German opponent: Tedesco is to form the new gold generation in Belgium

German opponent
Tedesco is to form the new gold generation in Belgium

Coach Domenico Tedesco took over the Belgian national football team. photo

© Eric Lalmand/belga/dpa

Domenico Tedesco took over the Belgian national football team at the age of 37. On Tuesday he meets Germany with the Belgians in Cologne.

At the beginning of December, Domenico Tedesco sat in his dentist’s waiting room and whiled away the time catching up on what was happening in the football world. When he read about Roberto Martínez’s retirement from the Belgium national team, he had an epiphany.

“I sent a screenshot directly to a friend and wrote: ‘Whoa, that would be a cool job. Good team, good players’,” he says in an interview with the German Press Agency: “I knew in the end that it would be like this but didn’t think about it at the moment.”

The 37-year-old assures that he didn’t push it himself. An advisor approached him, he went through an application process and was introduced on February 8th as the coach of the 2018 World Cup third. And thus to the currently youngest national coach of a top team. But he knows that. At Erzgebirge Aue he was the youngest second division coach at the age of 31, at Schalke a few months later the youngest in the club’s history. “Looked at in that way, it’s nothing new,” he says with a laugh, “but it doesn’t sound that bad in principle.”

Duel in Cologne

Which doesn’t sound bad either: The EM 2024 will take place in Germany. And his second international match on Tuesday (20:45 / RTL) in Cologne. He assures that he is looking forward to this test, which was set before he started, against a team “with huge potential and great players”.

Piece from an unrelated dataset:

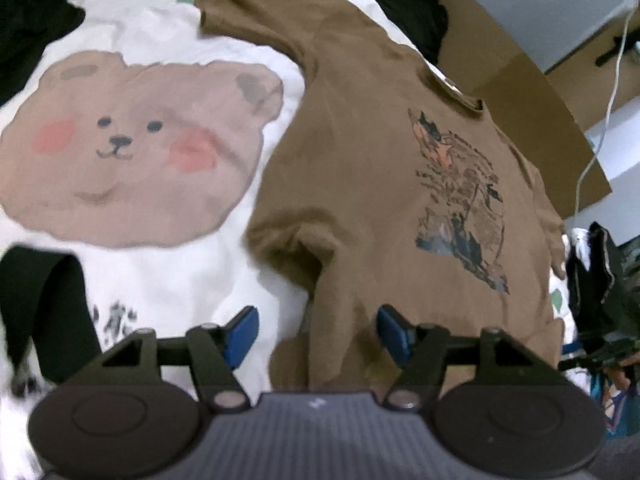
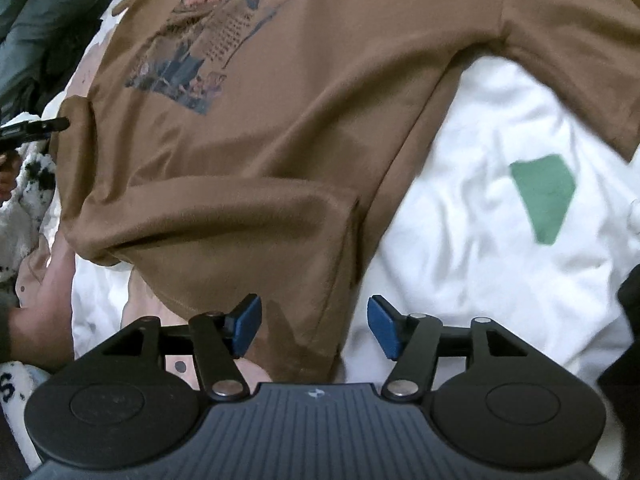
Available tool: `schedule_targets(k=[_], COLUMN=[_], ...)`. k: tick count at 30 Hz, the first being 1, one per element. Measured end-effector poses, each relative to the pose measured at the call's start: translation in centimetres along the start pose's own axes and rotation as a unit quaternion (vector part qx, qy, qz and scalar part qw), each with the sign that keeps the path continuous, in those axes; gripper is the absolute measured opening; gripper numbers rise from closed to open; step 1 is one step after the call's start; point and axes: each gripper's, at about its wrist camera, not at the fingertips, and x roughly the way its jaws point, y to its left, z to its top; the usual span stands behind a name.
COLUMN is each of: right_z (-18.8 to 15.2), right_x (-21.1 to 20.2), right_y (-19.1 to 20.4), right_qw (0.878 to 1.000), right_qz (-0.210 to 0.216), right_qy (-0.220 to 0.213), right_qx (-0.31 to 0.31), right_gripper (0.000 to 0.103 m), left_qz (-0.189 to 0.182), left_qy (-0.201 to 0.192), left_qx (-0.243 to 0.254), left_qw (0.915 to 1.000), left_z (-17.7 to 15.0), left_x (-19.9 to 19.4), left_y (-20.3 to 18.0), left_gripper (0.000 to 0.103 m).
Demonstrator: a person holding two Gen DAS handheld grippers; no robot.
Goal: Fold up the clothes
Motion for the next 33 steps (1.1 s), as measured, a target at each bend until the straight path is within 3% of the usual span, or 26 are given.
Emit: schedule_targets(k=[6, 11, 14, 16, 17, 19, 20, 23, 33], right_z=[-0.6, -0.7, -0.7, -0.8, -0.8, -0.9, -0.9, -1.1, -1.7], right_x=[1.1, 0.4, 0.3, 0.3, 0.3, 0.4, 0.4, 0.3, -3.7], right_y=[0.3, 0.3, 0.2, 0.2, 0.3, 0.7, 0.8, 1.8, 4.7], right_qw=[1.0, 1.0, 1.0, 1.0, 1.0, 1.0, 1.0, 0.998, 0.976], right_qz=[0.008, 0.01, 0.013, 0.014, 0.014, 0.022, 0.024, 0.038, 0.142], right_qy=[-0.001, -0.014, -0.01, -0.009, -0.009, -0.005, -0.004, 0.006, 0.053], right_qx=[0.012, 0.005, 0.002, -0.001, -0.002, -0.009, -0.013, -0.049, -0.155], right_gripper=[0.063, 0.048, 0.043, 0.041, 0.037, 0.032, 0.026, 0.008, 0.007], left_qz=[-0.038, -0.067, -0.047, -0.032, -0.026, -0.033, -0.048, -0.086, -0.093], left_qy=[0.002, 0.004, 0.007, 0.017, 0.022, 0.039, 0.057, 0.081, 0.069], left_qx=[0.013, 0.018, 0.039, 0.055, 0.066, 0.074, 0.074, 0.079, 0.067], left_qw=[0.9992, 0.9976, 0.9981, 0.9978, 0.9973, 0.9959, 0.9944, 0.9899, 0.991], left_z=[-0.8, -1.6, -2.0, -2.2, -2.2, -2.2, -2.1, -2.0, -1.0], left_x=[0.4, 0.2, 0.7, 1.3, 1.6, 1.7, 1.8, 0.6, -6.9], left_y=[-0.5, -0.7, -1.2, -1.5, -1.8, -2.0, -2.0, -2.2, -2.7], left_gripper=[0.069, 0.082, 0.083, 0.08, 0.072, 0.043, 0.01, 0.006, 0.006])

The EURO as a prospect played a “rather secondary” role in his decision. “It’s not like I said: There’s a European Championship coming up in Germany, so I have to see that I become a national coach somewhere,” he says: “Not at all. It’s a nice story, but until then it’s over there’s still a long way to go.” Austria with coach Ralf Rangnick, Sweden, Estonia and Azerbaijan are the opponents in the qualification, the start was promising with the 3-0 win in Sweden on Friday.

Tedesco explains that becoming a national coach was not part of a fundamental life plan. And he doesn’t look forward to becoming a national coach in Germany or his native country, Italy: “It’s always just about doing what feels right from the current point of view.”

He apparently lacked this feeling with one or the other request from the club that he had received since leaving Leipzig in September. His name had been mentioned in Hoffenheim or Nice. Only in Belgium did he grab it. It “simply fitted from the first second,” he says. It was “attractive to be able to press the reset button and also be able to change a few things in such a football nation after a World Cup that didn’t go as planned.”

Basics are very good

He thinks the conditions are good. It is also not thankless to follow the popular Martínez after six years. “I see it rather positively,” he says: “Excellent work has been done and the basics are very good. In club football you often have the other case that there were maybe two coaches there the year before. Believe me: that’s it not easier either.”

However, he admits that the topic of the “golden generation” is “a difficult one”. For years everyone raved about this team. After the preliminary round at the World Cup in Qatar, many tipped that it was the last chance for the title for years. Because the “golden generation” is simply too old. “The players have assured that it doesn’t affect them. But as is so often the case with such issues, that’s probably a three-quarters truth,” says Tedesco: “If you hear it again and again, you’ll believe it at some point. But you become part of the team can’t find anyone who says: It’s all over now. On the contrary. Everyone is highly motivated.”

Many talents

Only Eden Hazard (32), defender Toby Alderweireld (34) and substitute goalkeeper Simon Mignolet (35) have resigned. Captain in Sweden was Kevin De Bruyne (31). Tedesco did without ex-Dortmunder Axel Witsel (34) when he was first nominated. In principle, age does not play a role, not even with a view to the EM. “In a national team it’s always the status quo that counts,” he says.

Basically, there are also many talented young players in Belgium, emphasizes Tedesco, who from the Bundesliga Koen Casteels (30), Sebastiaan Bornauw (24 / both VfL Wolfsburg), Thomas Meunier (31 / Borussia Dortmund) and Dodi Lukebakio (25 / Hertha BSC) nominees. Lukebakio shone twice as a set-up for Romelu Lukaku’s hat-trick in Sweden, after which he praised his national team coach: “He put his trust in me and told me to go out and have fun.” Tedesco and the Belgians had it.